**Problem description:** Leaving all pictures aside, copy exactly the lines from the start of the listing below through the line that contains "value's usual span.", and only those lines.

**Recorded information:**

::::

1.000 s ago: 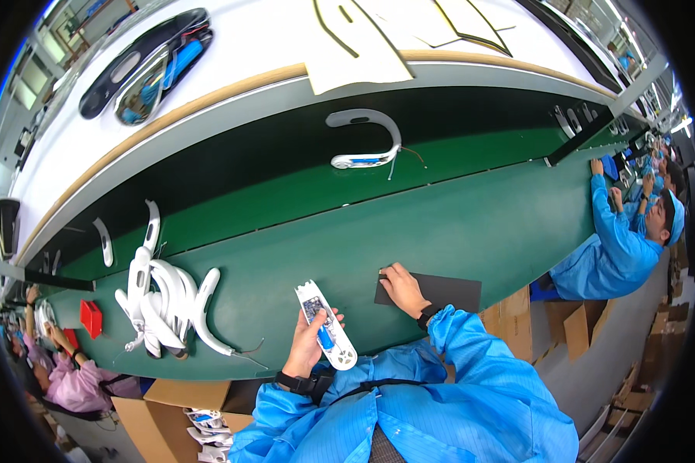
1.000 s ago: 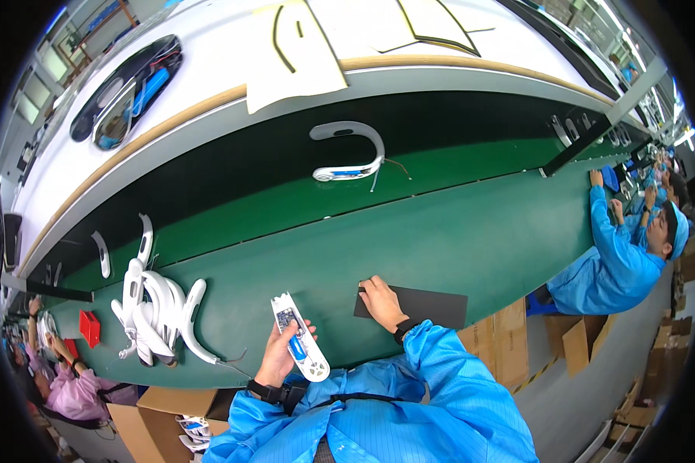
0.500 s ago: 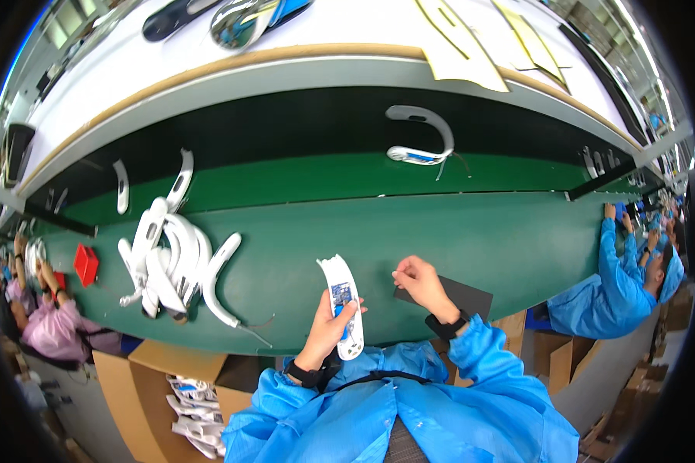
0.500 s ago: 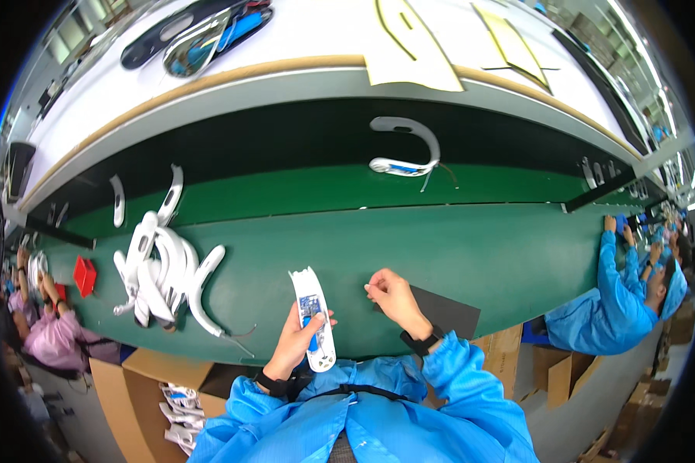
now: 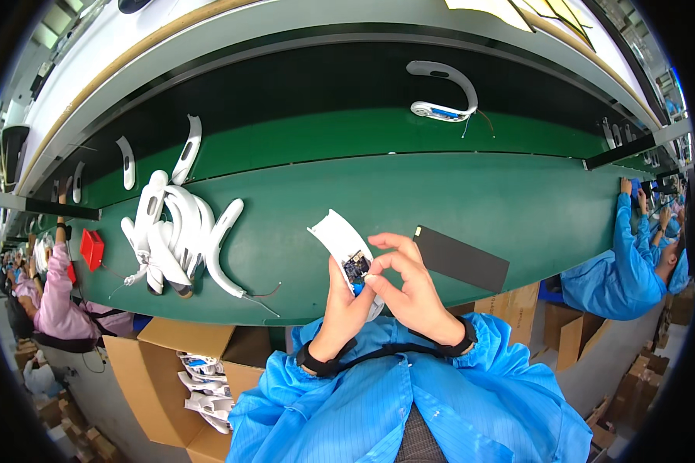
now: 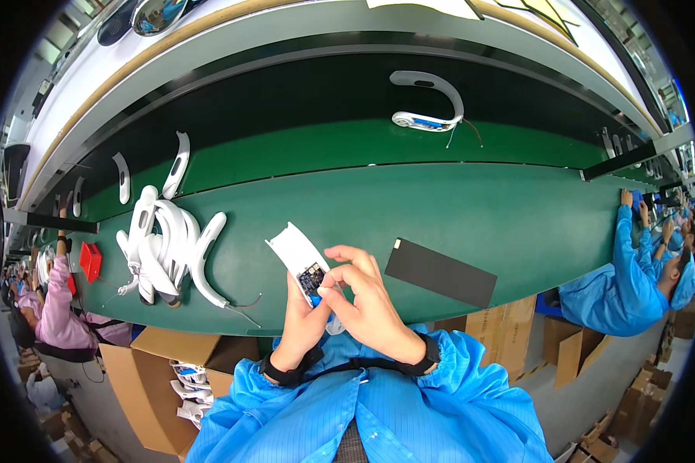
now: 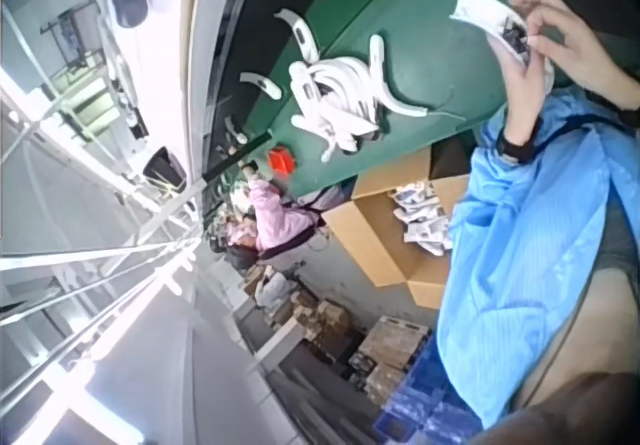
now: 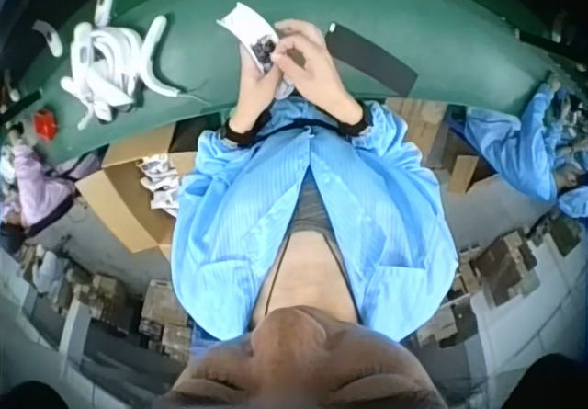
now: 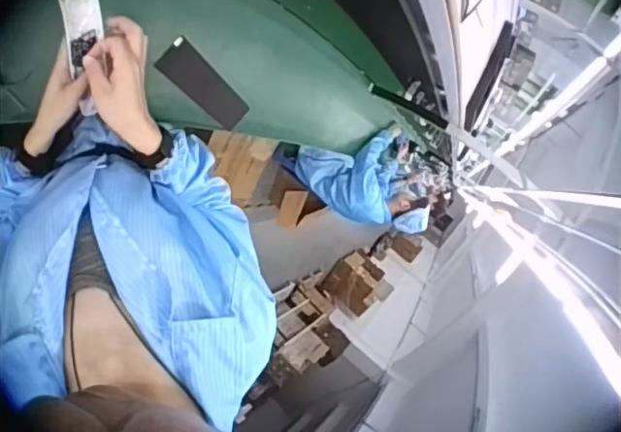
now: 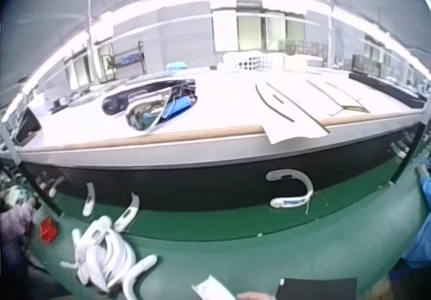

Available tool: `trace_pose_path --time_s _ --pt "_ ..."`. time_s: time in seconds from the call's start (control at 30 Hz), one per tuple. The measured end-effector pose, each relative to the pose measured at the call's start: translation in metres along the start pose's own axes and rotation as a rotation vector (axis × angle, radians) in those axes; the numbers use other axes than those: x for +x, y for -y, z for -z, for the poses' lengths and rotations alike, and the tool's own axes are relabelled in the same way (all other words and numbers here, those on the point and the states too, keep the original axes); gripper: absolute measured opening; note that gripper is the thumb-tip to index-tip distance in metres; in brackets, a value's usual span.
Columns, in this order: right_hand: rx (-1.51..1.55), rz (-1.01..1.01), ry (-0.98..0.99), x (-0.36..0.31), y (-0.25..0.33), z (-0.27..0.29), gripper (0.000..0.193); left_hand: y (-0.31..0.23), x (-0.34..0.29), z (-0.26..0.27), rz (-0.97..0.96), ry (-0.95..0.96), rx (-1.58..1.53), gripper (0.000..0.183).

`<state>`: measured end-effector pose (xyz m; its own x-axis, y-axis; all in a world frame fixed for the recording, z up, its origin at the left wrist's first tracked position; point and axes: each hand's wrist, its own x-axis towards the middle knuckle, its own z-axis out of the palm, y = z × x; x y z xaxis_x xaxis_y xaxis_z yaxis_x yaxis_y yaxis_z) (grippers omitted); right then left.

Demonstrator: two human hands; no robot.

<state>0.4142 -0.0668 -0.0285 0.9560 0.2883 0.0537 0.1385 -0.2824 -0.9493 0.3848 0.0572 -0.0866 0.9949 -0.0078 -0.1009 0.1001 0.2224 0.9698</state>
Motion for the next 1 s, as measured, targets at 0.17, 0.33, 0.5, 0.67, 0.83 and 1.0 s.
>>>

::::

**Solution to this task:**
1.000 s ago: 
1.000 s ago: 
0.500 s ago: 
0.500 s ago: 
now: 
now: 
now: 
now: 
now: 
now: 

Available tool: `trace_pose_path --time_s _ --pt "_ ..."`. time_s: time in seconds from the call's start (control at 30 Hz), one per tuple. The measured end-effector pose, each relative to the pose measured at the call's start: translation in metres along the start pose's own axes and rotation as a rotation vector (axis × angle, radians) in those axes; the numbers use other axes than those: x for +x, y for -y, z for -z, for the poses' lengths and rotations alike, and the tool's own axes are relabelled in the same way (all other words and numbers here, those on the point and the states too, keep the original axes); gripper: absolute measured opening; note that gripper is the thumb-tip to index-tip distance in metres; in brackets, a value's usual span.

This concludes the output.